Task description:
Write out every record below exactly as it stands, leaving the pictures out.

[Items from a dataset]
********

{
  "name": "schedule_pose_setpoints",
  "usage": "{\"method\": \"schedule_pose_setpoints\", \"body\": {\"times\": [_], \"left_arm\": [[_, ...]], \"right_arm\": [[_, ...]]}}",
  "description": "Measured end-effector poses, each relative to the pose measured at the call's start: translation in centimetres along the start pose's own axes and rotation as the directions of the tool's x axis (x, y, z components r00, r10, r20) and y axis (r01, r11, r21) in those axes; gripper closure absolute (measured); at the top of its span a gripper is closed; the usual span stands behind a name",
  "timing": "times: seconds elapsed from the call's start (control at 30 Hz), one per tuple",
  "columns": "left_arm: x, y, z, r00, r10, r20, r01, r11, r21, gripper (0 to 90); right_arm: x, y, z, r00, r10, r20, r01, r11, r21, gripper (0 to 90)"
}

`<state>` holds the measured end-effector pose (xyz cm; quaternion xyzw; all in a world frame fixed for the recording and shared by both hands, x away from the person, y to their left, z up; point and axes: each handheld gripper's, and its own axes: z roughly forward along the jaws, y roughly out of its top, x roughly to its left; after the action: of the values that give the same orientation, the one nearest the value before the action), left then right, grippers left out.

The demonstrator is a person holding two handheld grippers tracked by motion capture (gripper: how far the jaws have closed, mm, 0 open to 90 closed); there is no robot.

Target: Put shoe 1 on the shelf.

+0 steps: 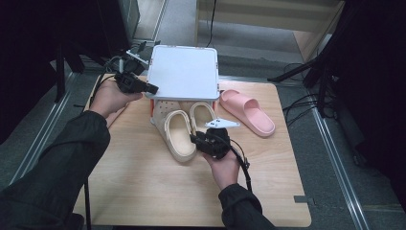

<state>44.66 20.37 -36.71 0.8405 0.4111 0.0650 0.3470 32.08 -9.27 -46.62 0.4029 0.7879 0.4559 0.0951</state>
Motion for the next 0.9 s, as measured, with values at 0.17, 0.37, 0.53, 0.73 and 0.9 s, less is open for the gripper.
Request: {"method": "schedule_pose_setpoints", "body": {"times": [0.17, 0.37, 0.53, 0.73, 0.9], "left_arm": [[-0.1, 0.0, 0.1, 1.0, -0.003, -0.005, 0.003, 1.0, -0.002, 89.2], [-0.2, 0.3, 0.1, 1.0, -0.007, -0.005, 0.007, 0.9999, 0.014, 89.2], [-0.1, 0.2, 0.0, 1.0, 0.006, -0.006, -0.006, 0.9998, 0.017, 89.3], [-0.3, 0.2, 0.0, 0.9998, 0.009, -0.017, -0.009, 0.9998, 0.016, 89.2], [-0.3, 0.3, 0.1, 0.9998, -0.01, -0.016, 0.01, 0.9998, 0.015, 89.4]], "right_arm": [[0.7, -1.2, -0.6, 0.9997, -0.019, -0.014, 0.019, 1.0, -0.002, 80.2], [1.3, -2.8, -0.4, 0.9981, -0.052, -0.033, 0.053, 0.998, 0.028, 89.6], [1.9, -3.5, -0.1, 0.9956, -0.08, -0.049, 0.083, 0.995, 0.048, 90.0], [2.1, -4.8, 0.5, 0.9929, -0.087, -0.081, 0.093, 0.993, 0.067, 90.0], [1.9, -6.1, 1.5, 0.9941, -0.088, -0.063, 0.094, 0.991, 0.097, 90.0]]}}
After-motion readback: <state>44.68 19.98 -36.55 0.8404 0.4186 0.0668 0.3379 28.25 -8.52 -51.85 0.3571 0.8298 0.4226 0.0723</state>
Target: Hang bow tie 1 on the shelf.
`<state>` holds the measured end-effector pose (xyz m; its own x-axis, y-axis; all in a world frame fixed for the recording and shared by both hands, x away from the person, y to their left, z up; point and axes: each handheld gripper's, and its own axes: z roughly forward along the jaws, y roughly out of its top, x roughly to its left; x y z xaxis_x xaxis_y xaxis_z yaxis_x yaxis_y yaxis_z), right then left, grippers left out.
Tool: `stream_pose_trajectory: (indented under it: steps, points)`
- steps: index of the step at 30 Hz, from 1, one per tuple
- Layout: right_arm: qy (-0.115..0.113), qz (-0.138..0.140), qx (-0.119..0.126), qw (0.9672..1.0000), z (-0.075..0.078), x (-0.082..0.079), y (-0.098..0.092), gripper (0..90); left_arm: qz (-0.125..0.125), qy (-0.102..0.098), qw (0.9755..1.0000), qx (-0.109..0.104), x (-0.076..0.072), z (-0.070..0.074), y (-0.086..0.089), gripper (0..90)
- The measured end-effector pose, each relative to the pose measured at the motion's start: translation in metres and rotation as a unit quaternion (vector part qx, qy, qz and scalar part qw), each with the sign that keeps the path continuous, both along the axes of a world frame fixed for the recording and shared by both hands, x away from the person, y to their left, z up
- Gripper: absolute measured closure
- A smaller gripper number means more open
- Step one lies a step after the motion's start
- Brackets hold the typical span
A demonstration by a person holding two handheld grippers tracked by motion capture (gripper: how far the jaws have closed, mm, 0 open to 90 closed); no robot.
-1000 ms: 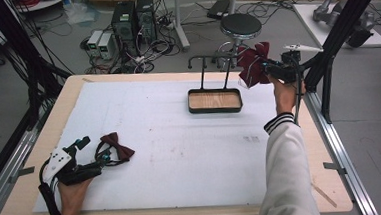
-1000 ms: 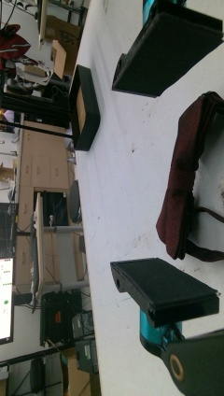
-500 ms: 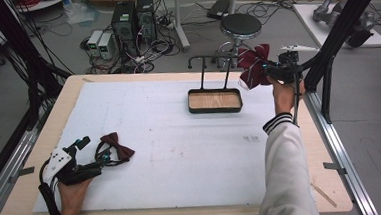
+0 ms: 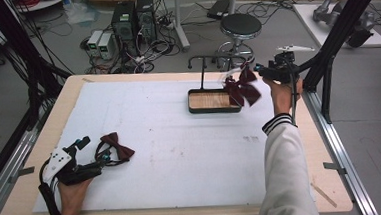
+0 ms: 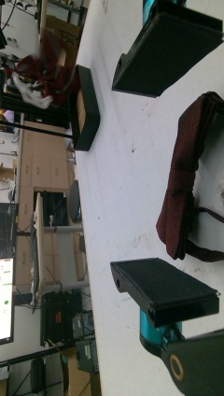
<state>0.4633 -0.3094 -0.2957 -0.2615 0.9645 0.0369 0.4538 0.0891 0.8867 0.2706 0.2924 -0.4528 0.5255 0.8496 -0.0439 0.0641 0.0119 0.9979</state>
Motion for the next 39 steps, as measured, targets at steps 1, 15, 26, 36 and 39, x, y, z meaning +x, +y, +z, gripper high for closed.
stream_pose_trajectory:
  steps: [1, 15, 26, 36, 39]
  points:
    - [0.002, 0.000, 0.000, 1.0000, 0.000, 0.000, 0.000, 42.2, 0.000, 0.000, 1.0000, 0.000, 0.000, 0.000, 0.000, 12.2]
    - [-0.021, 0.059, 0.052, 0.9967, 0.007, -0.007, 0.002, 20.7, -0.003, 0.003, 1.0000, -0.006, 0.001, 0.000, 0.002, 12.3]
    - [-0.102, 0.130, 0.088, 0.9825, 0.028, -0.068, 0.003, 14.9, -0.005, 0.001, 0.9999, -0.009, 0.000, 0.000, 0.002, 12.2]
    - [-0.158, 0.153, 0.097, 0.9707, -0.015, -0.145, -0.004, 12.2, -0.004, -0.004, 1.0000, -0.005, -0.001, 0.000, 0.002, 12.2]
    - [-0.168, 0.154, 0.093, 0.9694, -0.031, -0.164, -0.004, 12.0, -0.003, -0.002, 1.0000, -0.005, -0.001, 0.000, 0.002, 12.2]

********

Finished exercise:
{
  "name": "schedule_pose_setpoints",
  "usage": "{\"method\": \"schedule_pose_setpoints\", \"body\": {\"times\": [_], \"left_arm\": [[_, ...]], \"right_arm\": [[_, ...]]}}",
  "description": "Measured end-effector poses, each relative to the pose measured at the call's start: translation in centimetres along the start pose's own axes and rotation as the directions of the tool's x axis (x, y, z components r00, r10, r20) and y axis (r01, r11, r21) in those axes; gripper closure absolute (measured); at the top of its span a gripper is closed; the usual span stands behind a name",
  "timing": "times: seconds elapsed from the call's start (control at 30 Hz), one per tuple",
  "columns": "left_arm: x, y, z, r00, r10, r20, r01, r11, r21, gripper (0 to 90); right_arm: x, y, z, r00, r10, r20, r01, r11, r21, gripper (0 to 90)"
}

`<state>` holds the measured end-effector pose (xyz cm; quaternion xyzw; all in a world frame fixed for the recording and shared by both hands, x away from the person, y to their left, z up; point and axes: each handheld gripper's, and its own axes: z roughly forward along the jaws, y roughly out of its top, x roughly to its left; after the action: of the values that give the same orientation, the one nearest the value before the action), left then right, grippers left out.

The demonstrator is a person holding two handheld grippers tracked by motion capture (gripper: how far the jaws have closed, mm, 0 open to 90 closed); there is no robot.

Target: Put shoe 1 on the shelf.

+0 steps: 

<state>44.66 20.37 -36.71 0.8405 0.4111 0.0650 0.3470 32.08 -9.27 -46.62 0.4029 0.7879 0.4559 0.0951</state>
Motion for the next 0.9 s, as measured, with values at 0.17, 0.37, 0.53, 0.73 and 0.9 s, less is open for the gripper.
Request: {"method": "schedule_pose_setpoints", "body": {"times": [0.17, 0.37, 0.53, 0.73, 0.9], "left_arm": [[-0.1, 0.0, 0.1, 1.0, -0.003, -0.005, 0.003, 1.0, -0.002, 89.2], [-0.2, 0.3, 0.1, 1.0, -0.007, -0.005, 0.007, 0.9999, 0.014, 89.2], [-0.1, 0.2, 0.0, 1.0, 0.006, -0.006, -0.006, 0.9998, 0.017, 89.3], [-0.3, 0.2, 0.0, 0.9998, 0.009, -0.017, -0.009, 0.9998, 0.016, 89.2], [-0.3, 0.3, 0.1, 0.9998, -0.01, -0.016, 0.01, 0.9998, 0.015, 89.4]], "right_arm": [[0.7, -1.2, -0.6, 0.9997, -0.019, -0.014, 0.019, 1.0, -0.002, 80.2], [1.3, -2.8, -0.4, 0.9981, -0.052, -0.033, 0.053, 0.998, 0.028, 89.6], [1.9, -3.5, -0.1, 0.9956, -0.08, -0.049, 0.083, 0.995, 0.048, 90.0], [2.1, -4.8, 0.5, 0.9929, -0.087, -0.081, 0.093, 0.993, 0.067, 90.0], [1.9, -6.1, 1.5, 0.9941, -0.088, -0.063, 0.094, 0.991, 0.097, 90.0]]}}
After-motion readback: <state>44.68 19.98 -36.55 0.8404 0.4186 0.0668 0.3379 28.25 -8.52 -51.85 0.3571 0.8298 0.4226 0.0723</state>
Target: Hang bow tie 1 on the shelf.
`<state>` holds the measured end-effector pose (xyz m; its own x-axis, y-axis; all in a world frame fixed for the recording and shared by both hands, x away from the person, y to their left, z up; point and axes: each handheld gripper's, and its own axes: z roughly forward along the jaws, y roughly out of its top, x roughly to its left; x y z xaxis_x xaxis_y xaxis_z yaxis_x yaxis_y yaxis_z), right then left, grippers left out.
Tool: `stream_pose_trajectory: (indented under it: steps, points)`
- steps: index of the step at 30 Hz, from 1, one per tuple
- Layout: right_arm: qy (-0.115..0.113), qz (-0.138..0.140), qx (-0.119..0.126), qw (0.9672..1.0000), z (-0.075..0.078), x (-0.082..0.079), y (-0.098..0.092), gripper (0..90); left_arm: qz (-0.125..0.125), qy (-0.102..0.098), qw (0.9755..1.0000), qx (-0.109..0.104), x (-0.076..0.072), z (-0.070..0.074), y (-0.086..0.089), gripper (0..90)
- The measured end-effector pose, each relative to the pose measured at the motion's start: translation in metres and rotation as a unit quaternion (vector part qx, qy, qz and scalar part qw), each with the sign that keeps the path continuous, both along the axes of a world frame fixed for the recording and shared by both hands, x away from the person, y to their left, z up
- Gripper: absolute measured closure
- A smaller gripper number means more open
- Step one lies a step after the motion's start
- Brackets hold the typical span
A demonstration by a person holding two handheld grippers tracked by motion capture (gripper: how far the jaws have closed, mm, 0 open to 90 closed); no robot.
-1000 ms: 
-1000 ms: 
-500 ms: 
+0 ms: 
+0 ms: 
<state>0.4633 -0.3094 -0.2957 -0.2615 0.9645 0.0369 0.4538 0.0891 0.8867 0.2706 0.2924 -0.4528 0.5255 0.8496 -0.0439 0.0641 0.0119 0.9979</state>
Motion for the next 39 steps, as measured, targets at steps 1, 15, 26, 36 and 39, x, y, z meaning +x, +y, +z, gripper high for closed.
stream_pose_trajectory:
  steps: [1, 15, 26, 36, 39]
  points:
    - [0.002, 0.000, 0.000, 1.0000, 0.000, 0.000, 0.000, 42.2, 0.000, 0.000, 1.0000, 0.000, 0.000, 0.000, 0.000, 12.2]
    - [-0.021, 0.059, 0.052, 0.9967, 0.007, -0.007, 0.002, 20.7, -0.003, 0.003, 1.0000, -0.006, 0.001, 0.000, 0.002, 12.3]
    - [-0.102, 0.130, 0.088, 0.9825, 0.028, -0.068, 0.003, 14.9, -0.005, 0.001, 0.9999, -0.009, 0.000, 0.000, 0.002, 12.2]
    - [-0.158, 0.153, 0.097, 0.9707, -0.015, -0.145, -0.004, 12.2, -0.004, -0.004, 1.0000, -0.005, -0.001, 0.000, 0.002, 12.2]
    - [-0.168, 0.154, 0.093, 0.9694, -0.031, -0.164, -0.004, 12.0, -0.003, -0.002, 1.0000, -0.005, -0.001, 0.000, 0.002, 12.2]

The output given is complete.